Saxon shoreline search from Anglo-Saxon Wearmouth-Jarrow monastery days

St Peters Church in Sunderland

EXPERTS are boring into the past in a bid to recreate the Anglo-Saxon landscape around the North East’s hoped-for next world heritage site.

Boreholes 15 metres deep have been drilled in the area of Sunderland University’s St Peter’s Campus and the nearby Seventh Century St Peter’s Church.

The aim is to find out where the riverside and coastline would have been in the days of the Anglo-Saxon Wearmouth-Jarrow monastery.

Centred on St Peter’s Church in Sunderland and St Paul’s Church in Jarrow, the twin site which was the home of the Venerable Bede is the UK’s nomination for world heritage site status, with a decision expected in the summer.

Rt Rev Mark Bryant, Bishop of Jarrow and chairman of the Wearmouth-Jarrow Partnership, said: “One of the exciting things about the Wearmouth-Jarrow site is that, while we do know a lot about its role in the Seventh Century, there is still so much to discover.

“This work is vital to help us understand more clearly what the shoreline would have looked like in Saxon times, when Bede would have travelled to and from the monastery by boat.

“The material retrieved from the dig will be carbon dated and from that we can build up a better picture of the river.

“Over the centuries the dumping of ships’ ballast and other material would have covered up the riverside and the question is what lies beneath all that.

“We hope to discover information about the course of the river then, which will add to our fund of knowledge about the site.”

The operation has been jointly funded by English Heritage and Sunderland City Council.

Laura Sole, project coordinator for the world heritage bid, said that pollen finds from the drilling may also shed light on what was growing in the area and how the Anglo-Saxon landscape looked.

She said: “Bede talks about the riverside setting and how important it was.
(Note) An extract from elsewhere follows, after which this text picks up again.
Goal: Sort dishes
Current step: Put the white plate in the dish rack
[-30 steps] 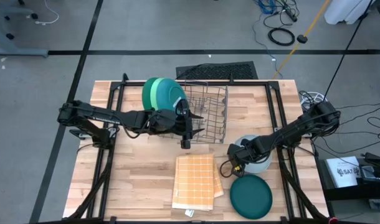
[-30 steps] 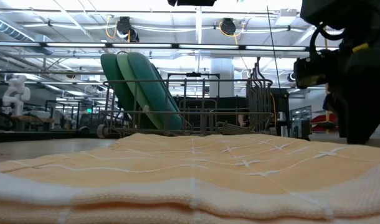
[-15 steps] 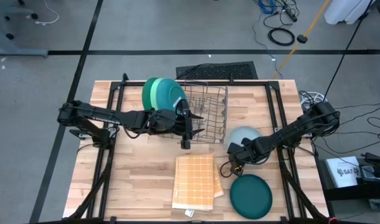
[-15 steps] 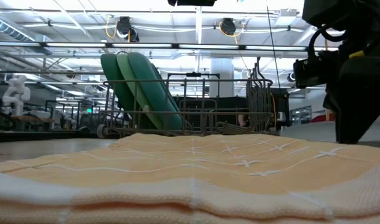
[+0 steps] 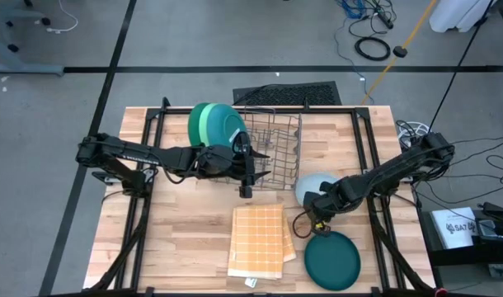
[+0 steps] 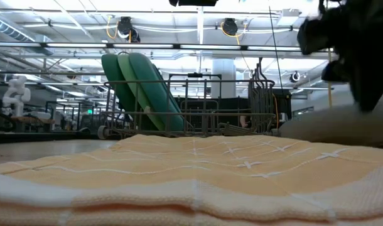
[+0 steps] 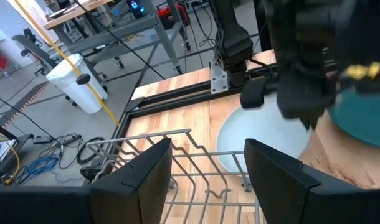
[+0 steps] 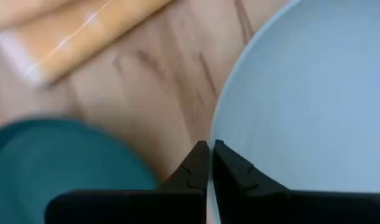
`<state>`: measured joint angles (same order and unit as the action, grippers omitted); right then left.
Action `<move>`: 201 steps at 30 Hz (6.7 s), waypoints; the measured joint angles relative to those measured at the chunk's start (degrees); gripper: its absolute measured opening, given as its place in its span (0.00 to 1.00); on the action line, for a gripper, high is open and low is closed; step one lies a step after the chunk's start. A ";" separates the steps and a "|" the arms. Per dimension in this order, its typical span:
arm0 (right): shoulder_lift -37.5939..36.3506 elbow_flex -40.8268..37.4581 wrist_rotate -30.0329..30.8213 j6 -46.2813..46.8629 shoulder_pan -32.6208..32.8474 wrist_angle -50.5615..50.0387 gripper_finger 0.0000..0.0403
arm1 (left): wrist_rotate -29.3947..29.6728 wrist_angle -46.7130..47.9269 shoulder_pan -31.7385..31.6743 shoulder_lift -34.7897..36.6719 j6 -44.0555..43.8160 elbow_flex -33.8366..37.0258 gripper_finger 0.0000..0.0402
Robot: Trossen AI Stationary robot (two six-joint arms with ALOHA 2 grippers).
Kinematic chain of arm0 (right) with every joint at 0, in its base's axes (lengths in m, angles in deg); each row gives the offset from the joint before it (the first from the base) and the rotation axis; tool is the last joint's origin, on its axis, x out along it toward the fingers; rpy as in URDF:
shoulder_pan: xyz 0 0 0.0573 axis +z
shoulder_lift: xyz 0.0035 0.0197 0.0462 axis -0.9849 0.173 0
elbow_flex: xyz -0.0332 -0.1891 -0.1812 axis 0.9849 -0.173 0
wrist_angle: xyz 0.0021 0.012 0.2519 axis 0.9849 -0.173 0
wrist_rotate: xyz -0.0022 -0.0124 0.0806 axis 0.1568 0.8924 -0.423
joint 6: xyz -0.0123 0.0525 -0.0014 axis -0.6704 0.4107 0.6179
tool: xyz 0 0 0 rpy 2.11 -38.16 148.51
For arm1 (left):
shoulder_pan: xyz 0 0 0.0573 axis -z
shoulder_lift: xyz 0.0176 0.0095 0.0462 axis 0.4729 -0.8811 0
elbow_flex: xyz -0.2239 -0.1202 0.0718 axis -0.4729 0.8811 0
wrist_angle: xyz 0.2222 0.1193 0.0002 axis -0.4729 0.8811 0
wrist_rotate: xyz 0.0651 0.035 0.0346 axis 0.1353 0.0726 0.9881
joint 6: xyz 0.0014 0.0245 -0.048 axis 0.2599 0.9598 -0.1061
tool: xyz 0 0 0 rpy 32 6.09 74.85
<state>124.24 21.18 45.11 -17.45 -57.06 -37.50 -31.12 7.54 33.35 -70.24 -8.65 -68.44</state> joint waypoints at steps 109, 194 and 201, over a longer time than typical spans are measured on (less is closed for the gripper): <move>-27.24 26.76 32.03 -44.32 0.29 -10.17 0.52 | -2.61 -5.76 -9.79 1.72 -37.13 -0.09 0.07; -27.37 15.74 31.60 -44.28 0.40 -3.91 0.52 | 7.30 8.39 -11.10 -5.09 -55.42 -0.04 0.55; -27.37 15.74 31.60 -43.77 0.40 -3.71 0.52 | 8.13 3.54 -10.38 -3.06 -44.89 -0.04 0.55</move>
<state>96.87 36.92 76.72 -61.22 -56.66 -41.20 -23.00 11.08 22.97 -73.31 -53.54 -68.48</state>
But ballast dumping, industrial development and regeneration schemes mean that the riverside in the Anglo-Saxon period was probably 300 metres nearer the church.”

There may also have been important sculptures to mark arrival at the monastery. A joint project between Newcastle and Durham universities is also researching what the monastic estate would have looked like, with agricultural land, woodland, and small settlements.
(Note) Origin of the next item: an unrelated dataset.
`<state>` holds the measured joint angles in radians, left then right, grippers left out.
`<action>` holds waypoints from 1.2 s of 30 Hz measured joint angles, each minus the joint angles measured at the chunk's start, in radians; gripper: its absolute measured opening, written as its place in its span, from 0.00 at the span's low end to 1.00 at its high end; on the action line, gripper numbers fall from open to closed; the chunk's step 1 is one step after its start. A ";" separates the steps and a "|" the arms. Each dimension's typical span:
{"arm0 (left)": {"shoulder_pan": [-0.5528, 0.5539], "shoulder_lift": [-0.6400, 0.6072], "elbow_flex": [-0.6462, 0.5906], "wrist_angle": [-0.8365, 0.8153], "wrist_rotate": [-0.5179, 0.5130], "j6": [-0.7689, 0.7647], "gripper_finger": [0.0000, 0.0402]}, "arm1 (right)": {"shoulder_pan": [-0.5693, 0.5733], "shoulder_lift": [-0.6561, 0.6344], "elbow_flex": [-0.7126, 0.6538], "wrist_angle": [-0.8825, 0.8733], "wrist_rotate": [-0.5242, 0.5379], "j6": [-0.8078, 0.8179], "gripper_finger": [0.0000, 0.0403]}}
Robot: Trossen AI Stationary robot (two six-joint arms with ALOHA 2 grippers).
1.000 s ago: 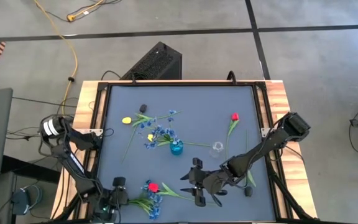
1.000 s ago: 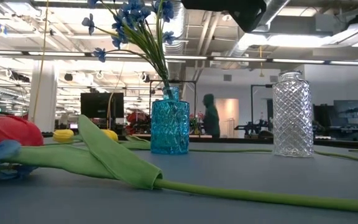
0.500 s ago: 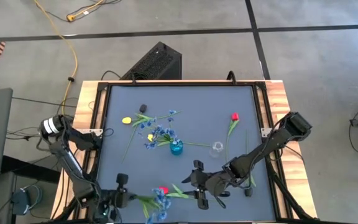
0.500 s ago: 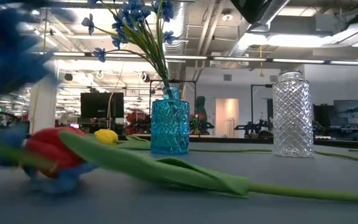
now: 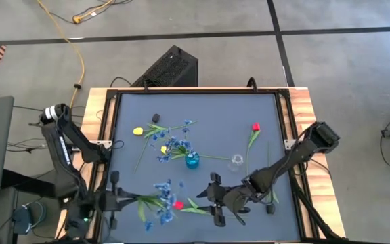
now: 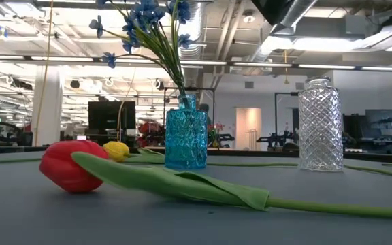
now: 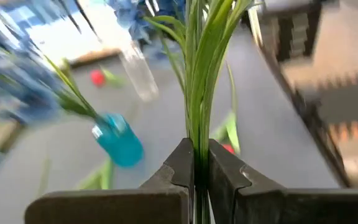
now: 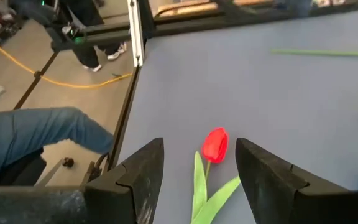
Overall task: Sort flowers into vase by color
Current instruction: Put the blue flowers into the blue vase
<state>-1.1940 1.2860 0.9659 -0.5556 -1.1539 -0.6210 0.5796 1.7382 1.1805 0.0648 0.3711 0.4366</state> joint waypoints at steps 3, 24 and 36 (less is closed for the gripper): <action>-0.019 0.011 -0.006 0.090 -0.109 0.050 0.02 | -0.007 0.003 0.000 0.049 0.023 -0.029 0.56; 0.270 0.171 -0.007 0.970 0.649 0.801 0.02 | 0.004 0.253 0.002 0.633 -0.010 -0.268 0.56; 0.314 0.173 -0.178 1.464 0.769 0.900 0.02 | 0.031 0.280 0.102 0.706 -0.017 -0.495 0.56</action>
The Wearmouth-Jarrow site has had a three-day inspection by a professor on behalf of the International Council on Monuments and Sites, which works for the conservation and protection of cultural heritage places around the globe and offers advice to Unesco on world heritage sites.

His report will feed into the world heritage bid decision-making process.

The twin Anglo-Saxon monastery of Wearmouth-Jarrow, was created by Benedict Biscop in the Seventh Century and was one of the most influential institutions in the Western world, contributing to learning, creativity and culture.